Canopy Labs Releases Orpheus, a Permissively-Licensed LLM for Convincing Text to Speech
Three-billion-parameter "medium" model available to download now, with smaller models due in the near future.
Artificial intelligence startup Canopy Labs, founded on no smaller a mission than to build "digital humans that are indistinguishable from real humans," has released Orpheus — a family of large language models designed for text to speech generation, with the three-billion-parameter "medium" model out now.
"To date, open-source TTS [Text To Speech] models have not been competitive with closed source models," the company claims. "Nor have TTS models been capable of expressing empathy, consistent of the emotional intelligence of a human. We're introducing Orpheus, a family of state-of-the-art speech-LLMs, for human level speech generation. We demonstrate extremely high quality, aesthetically pleasing, speech generation even through very tiny model sizes."
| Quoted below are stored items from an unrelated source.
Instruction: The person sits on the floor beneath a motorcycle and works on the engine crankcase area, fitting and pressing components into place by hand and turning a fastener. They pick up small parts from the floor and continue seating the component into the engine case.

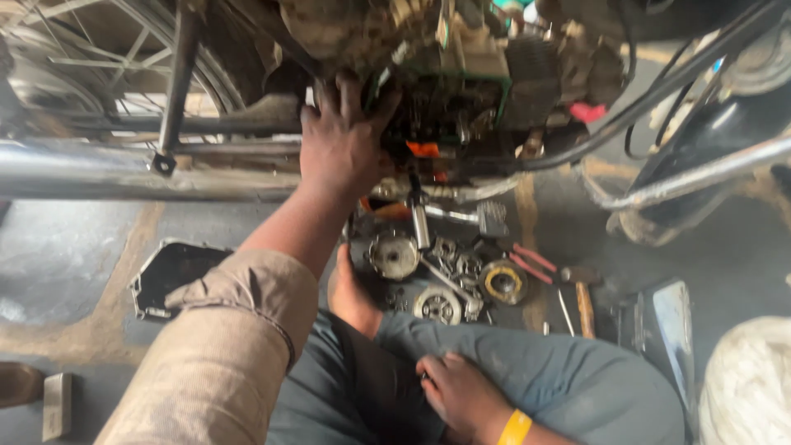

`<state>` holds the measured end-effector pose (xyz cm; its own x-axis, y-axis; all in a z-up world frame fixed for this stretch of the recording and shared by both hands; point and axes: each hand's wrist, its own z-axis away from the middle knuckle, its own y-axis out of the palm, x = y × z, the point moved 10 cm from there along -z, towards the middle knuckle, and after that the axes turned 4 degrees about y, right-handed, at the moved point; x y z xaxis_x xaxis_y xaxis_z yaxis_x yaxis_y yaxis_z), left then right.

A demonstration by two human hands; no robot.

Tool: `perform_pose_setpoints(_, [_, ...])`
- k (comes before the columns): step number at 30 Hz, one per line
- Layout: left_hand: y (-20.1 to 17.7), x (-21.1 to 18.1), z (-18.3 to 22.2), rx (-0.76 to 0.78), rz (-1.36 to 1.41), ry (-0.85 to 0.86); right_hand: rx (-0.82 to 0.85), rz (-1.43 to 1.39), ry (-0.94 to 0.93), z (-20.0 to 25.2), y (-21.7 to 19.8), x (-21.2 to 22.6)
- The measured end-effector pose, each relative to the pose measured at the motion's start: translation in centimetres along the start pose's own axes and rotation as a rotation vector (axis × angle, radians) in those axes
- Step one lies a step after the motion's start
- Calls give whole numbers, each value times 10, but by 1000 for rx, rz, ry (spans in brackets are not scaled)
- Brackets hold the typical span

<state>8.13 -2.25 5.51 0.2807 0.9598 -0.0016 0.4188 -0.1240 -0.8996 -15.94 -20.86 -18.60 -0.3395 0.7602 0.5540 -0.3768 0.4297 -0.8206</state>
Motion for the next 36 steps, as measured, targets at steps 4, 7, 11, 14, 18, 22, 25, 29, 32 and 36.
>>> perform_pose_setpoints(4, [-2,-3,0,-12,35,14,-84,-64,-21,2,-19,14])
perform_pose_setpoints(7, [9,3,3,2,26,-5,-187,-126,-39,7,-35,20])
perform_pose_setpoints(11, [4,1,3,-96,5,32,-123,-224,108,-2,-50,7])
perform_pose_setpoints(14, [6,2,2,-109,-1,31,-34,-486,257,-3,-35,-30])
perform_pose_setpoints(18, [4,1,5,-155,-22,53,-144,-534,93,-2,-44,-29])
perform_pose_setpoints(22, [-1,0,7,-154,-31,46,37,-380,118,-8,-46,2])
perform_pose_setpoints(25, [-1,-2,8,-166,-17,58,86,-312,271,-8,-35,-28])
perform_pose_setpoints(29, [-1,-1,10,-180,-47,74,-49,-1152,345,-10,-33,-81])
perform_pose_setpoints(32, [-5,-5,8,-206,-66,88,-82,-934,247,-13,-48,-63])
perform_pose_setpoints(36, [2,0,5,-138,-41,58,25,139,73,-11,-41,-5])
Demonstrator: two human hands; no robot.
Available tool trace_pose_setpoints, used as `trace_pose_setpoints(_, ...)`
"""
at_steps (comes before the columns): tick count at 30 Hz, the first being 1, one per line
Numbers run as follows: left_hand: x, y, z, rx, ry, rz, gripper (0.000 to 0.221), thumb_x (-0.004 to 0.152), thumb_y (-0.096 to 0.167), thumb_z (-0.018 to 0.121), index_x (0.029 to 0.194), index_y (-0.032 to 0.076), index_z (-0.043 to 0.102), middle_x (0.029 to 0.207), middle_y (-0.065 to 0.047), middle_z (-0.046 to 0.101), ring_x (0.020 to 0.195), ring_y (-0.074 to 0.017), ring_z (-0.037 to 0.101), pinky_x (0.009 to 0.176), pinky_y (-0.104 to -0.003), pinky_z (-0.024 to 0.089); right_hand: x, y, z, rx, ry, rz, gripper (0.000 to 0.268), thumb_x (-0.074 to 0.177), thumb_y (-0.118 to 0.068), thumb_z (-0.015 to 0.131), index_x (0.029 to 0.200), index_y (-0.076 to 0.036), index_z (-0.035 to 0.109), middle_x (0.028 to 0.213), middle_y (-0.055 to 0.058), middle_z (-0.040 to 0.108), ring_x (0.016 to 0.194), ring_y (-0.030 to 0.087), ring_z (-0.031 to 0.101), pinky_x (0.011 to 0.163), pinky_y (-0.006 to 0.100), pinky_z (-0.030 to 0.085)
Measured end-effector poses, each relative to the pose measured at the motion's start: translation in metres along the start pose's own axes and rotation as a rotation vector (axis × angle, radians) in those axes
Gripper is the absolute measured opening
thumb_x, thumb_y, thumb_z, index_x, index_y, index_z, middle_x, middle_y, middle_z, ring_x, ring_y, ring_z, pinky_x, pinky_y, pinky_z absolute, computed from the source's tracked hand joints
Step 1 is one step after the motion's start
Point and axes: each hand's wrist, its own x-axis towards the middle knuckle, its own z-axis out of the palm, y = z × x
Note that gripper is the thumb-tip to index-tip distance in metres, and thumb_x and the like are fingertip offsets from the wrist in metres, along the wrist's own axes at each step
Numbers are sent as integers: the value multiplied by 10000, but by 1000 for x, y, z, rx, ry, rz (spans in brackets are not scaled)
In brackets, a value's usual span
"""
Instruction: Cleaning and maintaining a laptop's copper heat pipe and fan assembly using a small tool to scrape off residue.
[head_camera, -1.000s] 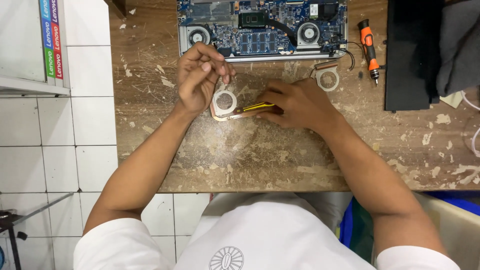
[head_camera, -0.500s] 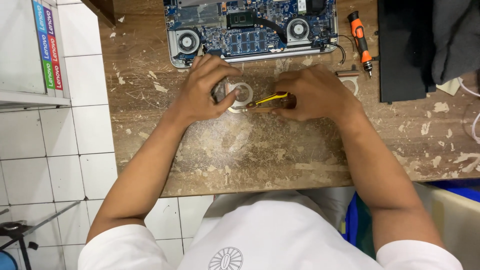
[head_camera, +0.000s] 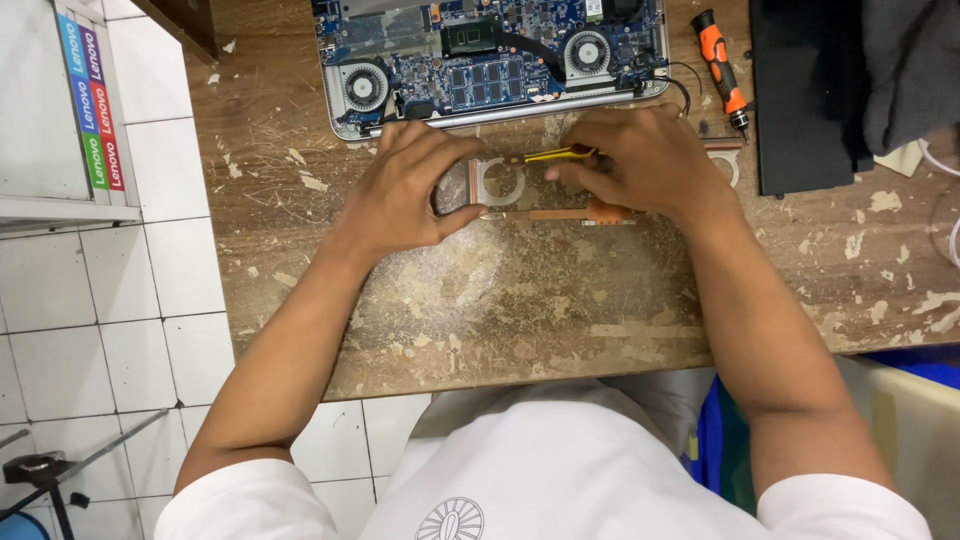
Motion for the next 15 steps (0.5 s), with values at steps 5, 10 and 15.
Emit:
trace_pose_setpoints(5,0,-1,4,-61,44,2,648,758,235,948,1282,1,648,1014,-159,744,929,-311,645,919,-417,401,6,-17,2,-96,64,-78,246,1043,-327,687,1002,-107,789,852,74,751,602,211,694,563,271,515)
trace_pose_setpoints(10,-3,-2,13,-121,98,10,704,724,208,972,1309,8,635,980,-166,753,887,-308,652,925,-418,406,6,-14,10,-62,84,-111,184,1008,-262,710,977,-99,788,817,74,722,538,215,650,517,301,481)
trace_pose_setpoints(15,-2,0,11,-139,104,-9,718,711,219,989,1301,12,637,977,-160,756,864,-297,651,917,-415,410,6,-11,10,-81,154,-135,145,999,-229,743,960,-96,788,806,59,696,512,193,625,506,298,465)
Named for the Thracian bard in Greek mythology, known for entering Hades in search of his wife Eurydice, Orpheus is being released as pre-trained models based on Meta's Llama-3b — created using a dataset of over 100,000 hours of English speech and billions of text tokens, the company claims, without specifying if said dataset is open or not. The result is a text-to-speech model that can be prompted into conveying apparent emotions — and which can even be used for zero-shot voice cloning, a property the company claims emerged owing to the large pre-training corpus.
In addition to high accuracy, Canopy Labs is claiming that Orpheus is performant — streaming its output in real-time with a 200ms latency, dropping down to 25-50ms if input text is streamed into cache. This, the company says, is due to two key design paradigms: "We get 7 tokens per frame which we decode as a single flattened sequence rather than using 7 LM heads," the company says, "[and] we use a non-streaming (CNN [Convolutional Neural Network]-based) tokenizer."
Canopy Labs has released pre-trained and fine-tuned "medium" models with three billion parameters on GitHub and Hugging Face under the permissive Apache 2.0 license; it has also promised to release pre-trained and fine-tuned models in smaller one-billion, 400 million, and 150 million parameter sizes in the near future, for use on resource-constrained devices.